### Task requirements
Take the records below and set down exactly the lines from the one with "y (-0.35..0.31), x" to the one with "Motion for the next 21", ends included; do not copy the pictures.

### Dataset excerpts
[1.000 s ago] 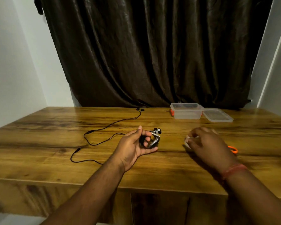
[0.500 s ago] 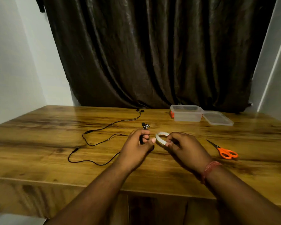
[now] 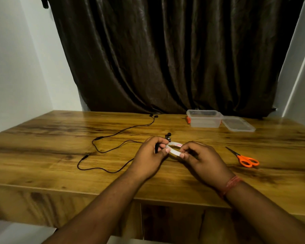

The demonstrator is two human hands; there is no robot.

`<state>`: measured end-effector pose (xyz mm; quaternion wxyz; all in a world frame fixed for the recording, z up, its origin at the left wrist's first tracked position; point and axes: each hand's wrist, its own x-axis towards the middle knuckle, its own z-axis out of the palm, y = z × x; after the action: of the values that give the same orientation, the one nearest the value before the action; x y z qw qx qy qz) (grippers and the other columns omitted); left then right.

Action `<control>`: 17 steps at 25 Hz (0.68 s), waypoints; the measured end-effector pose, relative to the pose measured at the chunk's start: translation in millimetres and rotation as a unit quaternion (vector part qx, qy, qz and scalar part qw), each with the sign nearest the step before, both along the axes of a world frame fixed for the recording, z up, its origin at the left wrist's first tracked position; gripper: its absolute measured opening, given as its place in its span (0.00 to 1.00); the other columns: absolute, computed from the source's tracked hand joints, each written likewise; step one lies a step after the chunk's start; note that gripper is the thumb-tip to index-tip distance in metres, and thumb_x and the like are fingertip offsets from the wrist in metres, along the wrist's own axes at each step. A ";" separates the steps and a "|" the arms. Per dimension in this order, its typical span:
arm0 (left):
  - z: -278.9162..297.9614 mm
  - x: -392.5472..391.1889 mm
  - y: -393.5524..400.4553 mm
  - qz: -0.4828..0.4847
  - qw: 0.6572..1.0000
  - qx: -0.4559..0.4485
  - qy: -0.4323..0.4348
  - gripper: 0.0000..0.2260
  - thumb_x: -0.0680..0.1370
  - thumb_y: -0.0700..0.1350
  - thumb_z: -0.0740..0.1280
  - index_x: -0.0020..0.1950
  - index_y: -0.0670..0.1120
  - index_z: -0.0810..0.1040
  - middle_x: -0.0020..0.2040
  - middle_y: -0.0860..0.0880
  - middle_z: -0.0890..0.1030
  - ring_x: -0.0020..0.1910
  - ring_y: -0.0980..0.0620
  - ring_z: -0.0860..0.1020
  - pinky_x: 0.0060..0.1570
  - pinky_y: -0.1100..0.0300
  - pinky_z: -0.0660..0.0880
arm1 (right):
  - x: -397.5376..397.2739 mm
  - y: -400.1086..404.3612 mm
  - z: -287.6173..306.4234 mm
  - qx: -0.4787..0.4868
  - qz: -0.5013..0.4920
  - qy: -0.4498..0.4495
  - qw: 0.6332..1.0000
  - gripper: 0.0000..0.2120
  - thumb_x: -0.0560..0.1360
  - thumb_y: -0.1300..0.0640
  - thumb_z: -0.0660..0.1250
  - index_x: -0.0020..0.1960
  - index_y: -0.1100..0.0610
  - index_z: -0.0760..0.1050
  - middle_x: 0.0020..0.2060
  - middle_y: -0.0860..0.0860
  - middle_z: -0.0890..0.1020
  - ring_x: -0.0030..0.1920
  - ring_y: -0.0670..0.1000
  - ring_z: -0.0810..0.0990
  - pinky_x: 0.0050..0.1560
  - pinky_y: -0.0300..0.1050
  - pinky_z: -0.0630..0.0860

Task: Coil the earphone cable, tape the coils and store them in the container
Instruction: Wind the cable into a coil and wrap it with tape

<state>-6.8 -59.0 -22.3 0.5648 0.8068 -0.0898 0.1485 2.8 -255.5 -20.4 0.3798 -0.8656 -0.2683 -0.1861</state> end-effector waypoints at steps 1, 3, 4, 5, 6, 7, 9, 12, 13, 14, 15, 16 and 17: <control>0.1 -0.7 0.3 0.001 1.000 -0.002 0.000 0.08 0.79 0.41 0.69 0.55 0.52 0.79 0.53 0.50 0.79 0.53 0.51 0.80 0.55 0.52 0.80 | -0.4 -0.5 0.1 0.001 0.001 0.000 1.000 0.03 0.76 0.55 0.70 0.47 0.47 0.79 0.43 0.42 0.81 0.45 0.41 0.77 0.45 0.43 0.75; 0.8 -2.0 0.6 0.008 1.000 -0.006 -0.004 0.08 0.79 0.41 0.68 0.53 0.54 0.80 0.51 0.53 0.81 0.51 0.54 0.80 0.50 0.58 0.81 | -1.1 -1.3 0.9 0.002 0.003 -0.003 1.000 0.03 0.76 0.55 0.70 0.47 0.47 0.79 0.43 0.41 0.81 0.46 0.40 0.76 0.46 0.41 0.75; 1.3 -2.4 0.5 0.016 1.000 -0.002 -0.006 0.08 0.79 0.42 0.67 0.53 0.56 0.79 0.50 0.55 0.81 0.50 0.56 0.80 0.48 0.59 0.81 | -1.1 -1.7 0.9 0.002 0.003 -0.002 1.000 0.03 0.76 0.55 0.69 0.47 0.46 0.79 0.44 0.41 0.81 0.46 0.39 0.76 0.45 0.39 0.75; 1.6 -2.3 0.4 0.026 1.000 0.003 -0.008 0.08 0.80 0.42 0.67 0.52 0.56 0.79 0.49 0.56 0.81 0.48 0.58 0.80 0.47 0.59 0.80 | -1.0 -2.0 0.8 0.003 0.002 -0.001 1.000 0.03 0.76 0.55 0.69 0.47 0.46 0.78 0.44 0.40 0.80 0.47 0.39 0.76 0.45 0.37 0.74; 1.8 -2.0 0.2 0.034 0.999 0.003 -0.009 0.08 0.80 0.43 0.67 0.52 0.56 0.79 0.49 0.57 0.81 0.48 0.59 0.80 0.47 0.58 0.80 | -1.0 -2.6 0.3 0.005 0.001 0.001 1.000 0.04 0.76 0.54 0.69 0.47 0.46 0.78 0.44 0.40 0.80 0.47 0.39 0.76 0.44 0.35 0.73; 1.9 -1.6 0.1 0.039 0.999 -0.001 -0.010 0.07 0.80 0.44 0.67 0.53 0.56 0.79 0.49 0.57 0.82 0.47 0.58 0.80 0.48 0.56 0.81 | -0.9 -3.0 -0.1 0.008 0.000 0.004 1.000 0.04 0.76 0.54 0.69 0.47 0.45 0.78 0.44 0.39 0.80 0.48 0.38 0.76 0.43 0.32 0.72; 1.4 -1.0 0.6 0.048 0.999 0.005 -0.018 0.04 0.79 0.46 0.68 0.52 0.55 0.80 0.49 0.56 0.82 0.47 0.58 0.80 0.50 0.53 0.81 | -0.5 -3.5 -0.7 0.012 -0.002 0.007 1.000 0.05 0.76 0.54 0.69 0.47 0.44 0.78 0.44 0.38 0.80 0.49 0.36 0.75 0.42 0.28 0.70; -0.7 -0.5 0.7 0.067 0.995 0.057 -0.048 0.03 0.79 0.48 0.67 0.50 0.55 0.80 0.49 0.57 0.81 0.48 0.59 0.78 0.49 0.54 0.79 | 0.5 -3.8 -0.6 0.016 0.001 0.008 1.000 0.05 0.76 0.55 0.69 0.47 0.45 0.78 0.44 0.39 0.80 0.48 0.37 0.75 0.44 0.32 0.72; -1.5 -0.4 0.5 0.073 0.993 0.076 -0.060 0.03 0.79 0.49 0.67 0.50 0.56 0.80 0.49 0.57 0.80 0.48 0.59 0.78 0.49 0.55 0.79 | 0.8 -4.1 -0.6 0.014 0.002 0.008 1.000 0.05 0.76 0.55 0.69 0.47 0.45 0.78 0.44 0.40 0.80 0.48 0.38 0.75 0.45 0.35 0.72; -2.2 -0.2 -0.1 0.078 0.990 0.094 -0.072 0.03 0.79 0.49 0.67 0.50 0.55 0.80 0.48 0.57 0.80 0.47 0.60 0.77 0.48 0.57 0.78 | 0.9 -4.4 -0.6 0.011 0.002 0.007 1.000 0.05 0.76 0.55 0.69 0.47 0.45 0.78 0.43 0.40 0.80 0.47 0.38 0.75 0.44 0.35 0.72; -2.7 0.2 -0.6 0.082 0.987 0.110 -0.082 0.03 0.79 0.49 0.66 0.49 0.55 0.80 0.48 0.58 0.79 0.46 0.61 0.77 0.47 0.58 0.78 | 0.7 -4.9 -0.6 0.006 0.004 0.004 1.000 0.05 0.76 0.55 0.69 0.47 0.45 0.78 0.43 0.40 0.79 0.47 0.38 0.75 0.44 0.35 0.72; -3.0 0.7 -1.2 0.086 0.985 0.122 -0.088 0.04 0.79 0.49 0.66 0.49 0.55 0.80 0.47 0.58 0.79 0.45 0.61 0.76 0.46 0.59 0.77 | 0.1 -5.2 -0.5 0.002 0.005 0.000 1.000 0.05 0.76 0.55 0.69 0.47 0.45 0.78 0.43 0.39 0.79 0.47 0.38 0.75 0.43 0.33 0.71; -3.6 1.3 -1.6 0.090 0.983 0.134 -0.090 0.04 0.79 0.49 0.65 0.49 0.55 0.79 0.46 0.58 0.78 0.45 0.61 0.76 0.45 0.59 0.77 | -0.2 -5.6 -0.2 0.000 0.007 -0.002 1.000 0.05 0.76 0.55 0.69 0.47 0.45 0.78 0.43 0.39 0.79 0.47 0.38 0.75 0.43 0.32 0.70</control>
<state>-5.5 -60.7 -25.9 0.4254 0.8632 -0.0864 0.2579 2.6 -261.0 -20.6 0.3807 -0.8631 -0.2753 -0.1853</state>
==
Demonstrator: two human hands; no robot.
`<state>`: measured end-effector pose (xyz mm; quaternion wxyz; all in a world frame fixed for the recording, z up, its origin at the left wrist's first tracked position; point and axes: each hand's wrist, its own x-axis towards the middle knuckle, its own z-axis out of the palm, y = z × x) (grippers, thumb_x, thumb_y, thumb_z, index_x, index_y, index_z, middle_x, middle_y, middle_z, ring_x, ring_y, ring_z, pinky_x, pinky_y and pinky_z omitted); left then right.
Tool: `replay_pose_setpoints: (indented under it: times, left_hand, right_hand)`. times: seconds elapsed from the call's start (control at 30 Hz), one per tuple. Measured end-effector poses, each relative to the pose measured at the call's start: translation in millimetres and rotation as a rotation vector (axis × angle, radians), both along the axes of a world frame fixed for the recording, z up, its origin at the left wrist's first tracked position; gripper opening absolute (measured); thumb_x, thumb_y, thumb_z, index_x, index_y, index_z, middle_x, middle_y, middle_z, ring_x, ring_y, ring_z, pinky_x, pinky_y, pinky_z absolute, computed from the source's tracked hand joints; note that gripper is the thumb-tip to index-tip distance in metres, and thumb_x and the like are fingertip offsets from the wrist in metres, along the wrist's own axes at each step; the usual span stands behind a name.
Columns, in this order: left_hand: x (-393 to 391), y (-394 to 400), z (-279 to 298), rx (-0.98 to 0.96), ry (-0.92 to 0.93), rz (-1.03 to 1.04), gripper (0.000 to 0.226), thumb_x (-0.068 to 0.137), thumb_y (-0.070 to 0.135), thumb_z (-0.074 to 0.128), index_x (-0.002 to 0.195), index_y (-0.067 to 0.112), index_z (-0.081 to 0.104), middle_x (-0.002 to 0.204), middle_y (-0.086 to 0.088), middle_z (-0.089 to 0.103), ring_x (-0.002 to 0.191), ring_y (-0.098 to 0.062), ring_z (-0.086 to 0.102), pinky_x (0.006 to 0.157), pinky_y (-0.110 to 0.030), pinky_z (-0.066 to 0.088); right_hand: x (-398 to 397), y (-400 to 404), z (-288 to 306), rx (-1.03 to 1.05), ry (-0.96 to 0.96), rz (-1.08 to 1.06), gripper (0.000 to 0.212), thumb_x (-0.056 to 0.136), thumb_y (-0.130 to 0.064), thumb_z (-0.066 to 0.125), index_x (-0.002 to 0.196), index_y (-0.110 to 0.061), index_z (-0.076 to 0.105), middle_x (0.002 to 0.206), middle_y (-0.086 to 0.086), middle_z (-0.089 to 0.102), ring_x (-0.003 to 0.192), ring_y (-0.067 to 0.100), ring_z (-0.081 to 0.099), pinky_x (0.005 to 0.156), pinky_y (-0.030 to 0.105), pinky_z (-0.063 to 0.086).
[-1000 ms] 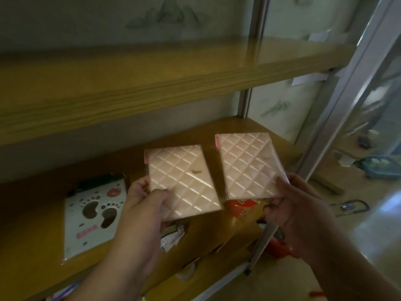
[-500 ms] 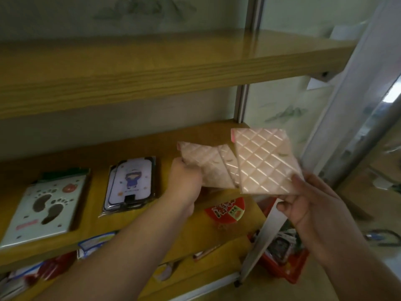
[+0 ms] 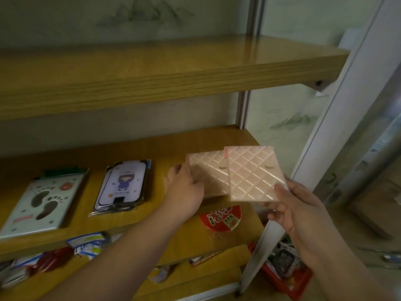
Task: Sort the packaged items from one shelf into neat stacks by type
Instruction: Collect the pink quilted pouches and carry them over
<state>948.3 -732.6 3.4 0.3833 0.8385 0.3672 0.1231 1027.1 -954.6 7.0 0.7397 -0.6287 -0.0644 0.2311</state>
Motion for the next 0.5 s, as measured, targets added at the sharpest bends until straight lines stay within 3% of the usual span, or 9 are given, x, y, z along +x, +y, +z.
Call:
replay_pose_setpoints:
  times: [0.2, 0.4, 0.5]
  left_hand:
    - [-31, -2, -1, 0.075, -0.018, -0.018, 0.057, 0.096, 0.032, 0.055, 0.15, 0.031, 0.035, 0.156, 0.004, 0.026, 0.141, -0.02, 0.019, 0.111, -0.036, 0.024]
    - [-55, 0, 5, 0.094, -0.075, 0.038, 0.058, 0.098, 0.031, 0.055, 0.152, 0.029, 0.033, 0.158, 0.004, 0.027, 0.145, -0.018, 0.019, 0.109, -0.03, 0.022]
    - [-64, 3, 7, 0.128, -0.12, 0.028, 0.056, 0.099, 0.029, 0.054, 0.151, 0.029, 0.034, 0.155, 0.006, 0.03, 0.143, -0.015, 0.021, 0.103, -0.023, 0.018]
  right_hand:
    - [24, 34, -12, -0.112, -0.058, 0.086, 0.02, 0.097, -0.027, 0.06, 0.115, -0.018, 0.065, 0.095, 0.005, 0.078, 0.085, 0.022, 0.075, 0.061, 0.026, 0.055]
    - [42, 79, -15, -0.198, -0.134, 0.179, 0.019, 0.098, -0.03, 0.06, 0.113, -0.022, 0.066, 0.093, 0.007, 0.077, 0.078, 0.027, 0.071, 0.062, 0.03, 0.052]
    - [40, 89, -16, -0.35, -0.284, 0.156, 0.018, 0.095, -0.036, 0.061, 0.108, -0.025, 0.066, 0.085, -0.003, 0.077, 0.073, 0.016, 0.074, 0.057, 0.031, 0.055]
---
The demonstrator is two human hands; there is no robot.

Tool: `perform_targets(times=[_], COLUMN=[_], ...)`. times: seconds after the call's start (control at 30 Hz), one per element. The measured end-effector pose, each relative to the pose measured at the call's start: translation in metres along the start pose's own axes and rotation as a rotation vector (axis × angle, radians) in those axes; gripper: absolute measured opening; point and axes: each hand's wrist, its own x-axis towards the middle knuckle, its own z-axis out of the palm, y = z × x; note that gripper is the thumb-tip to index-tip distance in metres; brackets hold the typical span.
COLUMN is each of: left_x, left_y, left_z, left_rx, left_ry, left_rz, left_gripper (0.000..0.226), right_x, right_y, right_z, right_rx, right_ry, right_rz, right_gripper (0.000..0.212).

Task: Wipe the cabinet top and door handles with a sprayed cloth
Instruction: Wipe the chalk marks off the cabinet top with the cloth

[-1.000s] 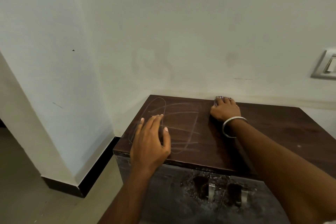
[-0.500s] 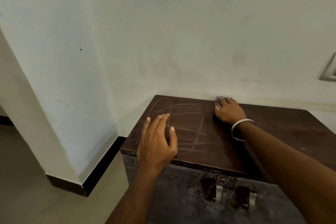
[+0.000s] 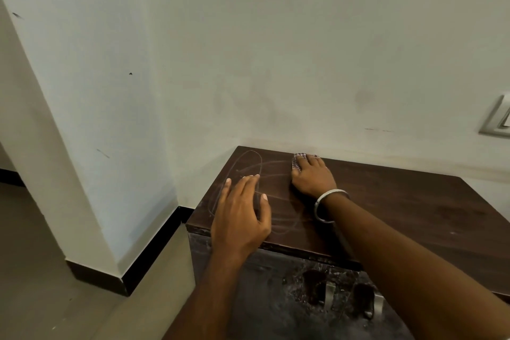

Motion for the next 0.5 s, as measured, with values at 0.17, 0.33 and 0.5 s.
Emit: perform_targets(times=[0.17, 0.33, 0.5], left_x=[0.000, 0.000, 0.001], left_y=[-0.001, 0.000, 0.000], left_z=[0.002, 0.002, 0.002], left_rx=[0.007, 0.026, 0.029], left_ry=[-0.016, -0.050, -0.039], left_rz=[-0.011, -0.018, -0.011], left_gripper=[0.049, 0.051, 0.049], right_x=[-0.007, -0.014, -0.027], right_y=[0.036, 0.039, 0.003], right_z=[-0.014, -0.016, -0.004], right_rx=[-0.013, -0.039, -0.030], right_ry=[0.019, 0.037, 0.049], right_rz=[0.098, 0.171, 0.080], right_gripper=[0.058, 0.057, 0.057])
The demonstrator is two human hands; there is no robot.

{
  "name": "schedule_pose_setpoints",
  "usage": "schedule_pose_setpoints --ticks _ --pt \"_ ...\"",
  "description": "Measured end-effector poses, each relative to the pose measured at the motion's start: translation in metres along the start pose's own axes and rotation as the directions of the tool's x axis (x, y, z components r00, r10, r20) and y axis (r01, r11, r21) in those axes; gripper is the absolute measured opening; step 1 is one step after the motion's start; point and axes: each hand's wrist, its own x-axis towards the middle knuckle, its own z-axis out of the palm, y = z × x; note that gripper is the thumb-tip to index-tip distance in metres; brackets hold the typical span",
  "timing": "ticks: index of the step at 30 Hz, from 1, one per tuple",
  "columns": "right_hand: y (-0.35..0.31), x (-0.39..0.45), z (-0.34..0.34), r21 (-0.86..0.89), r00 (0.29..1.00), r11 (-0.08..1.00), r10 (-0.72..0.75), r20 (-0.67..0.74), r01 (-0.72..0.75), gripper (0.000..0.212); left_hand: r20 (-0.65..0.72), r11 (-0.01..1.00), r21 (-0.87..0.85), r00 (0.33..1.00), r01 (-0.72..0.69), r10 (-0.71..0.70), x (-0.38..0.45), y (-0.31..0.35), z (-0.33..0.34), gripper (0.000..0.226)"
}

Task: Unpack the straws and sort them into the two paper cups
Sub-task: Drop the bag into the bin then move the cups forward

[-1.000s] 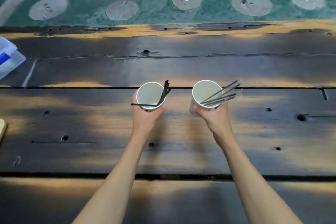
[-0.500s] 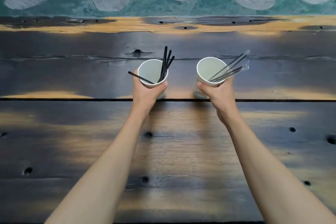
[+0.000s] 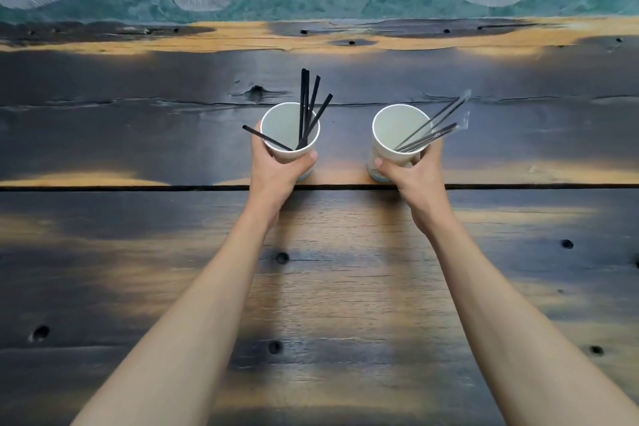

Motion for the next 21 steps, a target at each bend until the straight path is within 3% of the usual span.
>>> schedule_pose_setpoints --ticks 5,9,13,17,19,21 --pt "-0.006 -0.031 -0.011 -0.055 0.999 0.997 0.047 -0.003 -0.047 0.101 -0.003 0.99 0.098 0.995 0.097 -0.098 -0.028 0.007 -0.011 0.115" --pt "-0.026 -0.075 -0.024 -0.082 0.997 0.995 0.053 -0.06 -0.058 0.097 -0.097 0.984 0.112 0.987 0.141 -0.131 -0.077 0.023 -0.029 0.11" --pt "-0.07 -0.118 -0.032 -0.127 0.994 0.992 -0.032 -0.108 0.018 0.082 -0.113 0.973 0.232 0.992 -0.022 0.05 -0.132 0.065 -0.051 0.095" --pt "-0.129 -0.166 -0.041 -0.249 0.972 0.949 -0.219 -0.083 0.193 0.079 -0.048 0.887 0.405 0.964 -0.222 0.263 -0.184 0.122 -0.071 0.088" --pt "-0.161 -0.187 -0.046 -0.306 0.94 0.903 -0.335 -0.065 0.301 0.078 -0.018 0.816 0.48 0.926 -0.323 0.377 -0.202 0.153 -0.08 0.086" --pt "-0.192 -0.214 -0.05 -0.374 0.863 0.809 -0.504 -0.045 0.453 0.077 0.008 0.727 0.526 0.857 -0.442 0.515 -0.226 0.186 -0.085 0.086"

### Worked solution
  "columns": "right_hand: y (-0.35..0.31), x (-0.39..0.45), z (-0.34..0.34), r21 (-0.86..0.89), r00 (0.29..1.00), r11 (-0.08..1.00), r10 (-0.72..0.75), r20 (-0.67..0.74), r01 (-0.72..0.75), gripper (0.000..0.212); left_hand: r20 (-0.65..0.72), r11 (-0.01..1.00), r21 (-0.87..0.85), r00 (0.33..1.00), r01 (-0.72..0.69), r10 (-0.71..0.70), x (-0.38..0.45), y (-0.31..0.35), z (-0.33..0.34), gripper (0.000..0.226)"
}

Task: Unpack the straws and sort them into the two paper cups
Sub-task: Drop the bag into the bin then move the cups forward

[-1.000s] 
[-0.500s] 
[+0.000s] 

Motion for the next 21 steps, a target at each bend until the straight path is within 3% of the usual span.

Nothing more is needed to complete the output.